Gather every line below where "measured" appears.
___
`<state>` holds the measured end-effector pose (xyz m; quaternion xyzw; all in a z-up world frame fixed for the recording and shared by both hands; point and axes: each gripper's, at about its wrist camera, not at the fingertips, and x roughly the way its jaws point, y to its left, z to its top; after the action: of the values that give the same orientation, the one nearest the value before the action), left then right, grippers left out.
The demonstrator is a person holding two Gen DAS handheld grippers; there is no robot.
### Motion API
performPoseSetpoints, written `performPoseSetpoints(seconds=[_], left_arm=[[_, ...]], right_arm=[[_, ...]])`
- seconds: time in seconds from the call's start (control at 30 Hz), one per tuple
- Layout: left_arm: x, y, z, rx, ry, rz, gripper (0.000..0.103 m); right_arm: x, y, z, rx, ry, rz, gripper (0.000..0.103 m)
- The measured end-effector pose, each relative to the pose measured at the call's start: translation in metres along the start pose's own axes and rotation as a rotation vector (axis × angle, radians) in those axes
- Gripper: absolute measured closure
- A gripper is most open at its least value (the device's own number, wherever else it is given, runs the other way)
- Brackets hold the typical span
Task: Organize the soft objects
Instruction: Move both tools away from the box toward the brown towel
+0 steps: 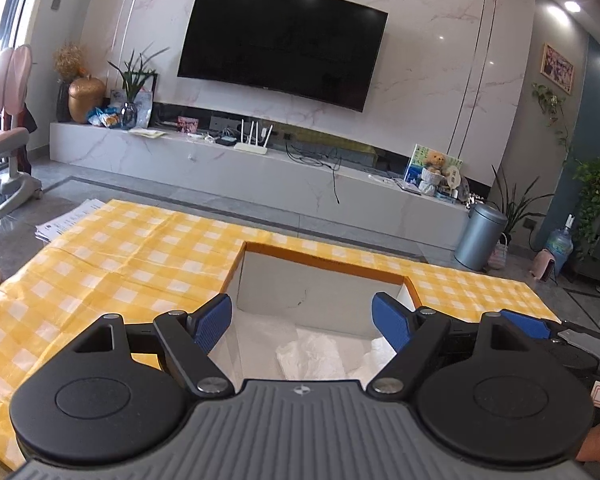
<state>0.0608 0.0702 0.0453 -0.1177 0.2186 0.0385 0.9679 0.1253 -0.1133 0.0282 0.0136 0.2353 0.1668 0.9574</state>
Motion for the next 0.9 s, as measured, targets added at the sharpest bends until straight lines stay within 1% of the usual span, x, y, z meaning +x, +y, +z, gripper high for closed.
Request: performPoseSetpoints(seconds=[0.2,0.33,0.37,0.43,0.5,0.6,0.63,0.77,0.83,0.9], left_arm=[[-0.012,-0.004,0.004,0.041,-0.035,0.009,0.009],[-0.015,-0.007,0.007,0.018,-0.033,0.059,0.009],[-0.016,-0.006,0.008,0.009,-0.034,0.06,0.009],[-0.02,-0.007,0.008,-0.002,-0.044,0.045,0.009],[-0.025,-0.012,0.009,0.011,-0.059,0.024,0.009],[-0.033,-0.022,0.009,0.069,-0.095,-0.024,0.007],[-0.036,-0.027,0.009,0.091,-0.105,-0.03,0.007],[-0.046,-0.044,0.009,0.154,-0.142,-0.011,0.007],[-0.052,-0.052,0.01,0.16,-0.156,-0.009,0.007],[-0.057,-0.06,0.012,0.155,-0.159,-0.026,0.007]], right_arm=[[-0.014,-0.005,0.004,0.024,-0.012,-0.011,0.003],[-0.032,-0.007,0.006,-0.017,-0.037,-0.032,0.003],[-0.036,-0.008,0.007,-0.028,-0.036,-0.039,0.003],[-0.042,-0.013,0.01,-0.046,-0.021,-0.054,0.003],[-0.049,-0.02,0.012,-0.047,-0.022,-0.07,0.003],[-0.061,-0.035,0.015,-0.045,-0.024,-0.092,0.003],[-0.066,-0.039,0.016,-0.044,-0.026,-0.1,0.003],[-0.088,-0.057,0.023,-0.049,-0.046,-0.134,0.003],[-0.097,-0.064,0.025,-0.048,-0.051,-0.153,0.003],[-0.107,-0.075,0.026,-0.038,-0.051,-0.169,0.003]])
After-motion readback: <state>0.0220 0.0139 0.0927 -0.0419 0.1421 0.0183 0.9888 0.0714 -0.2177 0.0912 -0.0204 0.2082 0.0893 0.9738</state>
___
TASK OUTPUT
`<state>` holds the measured end-effector pose (xyz m; quaternion xyzw; all in a z-up world frame fixed for the recording and shared by both hands; point and axes: each gripper's, at about its wrist camera, not at the fingertips, and x roughly the way its jaws point, y to its left, z to its top; after the action: of the values that give the same orientation, the one nearest the value before the action), left then right, grippers left out.
- The measured end-effector pose, each relative to the pose measured at the call's start: translation in metres along the start pose's own axes and rotation as a rotation vector (axis × angle, radians) in those axes
- Gripper: absolute measured closure
Motion for the next 0.9 s, as measured, targets added at the sharpest bends until straight lines stay within 1% of the usual span, x, y, z meaning +x, +y, +z, gripper high for closed.

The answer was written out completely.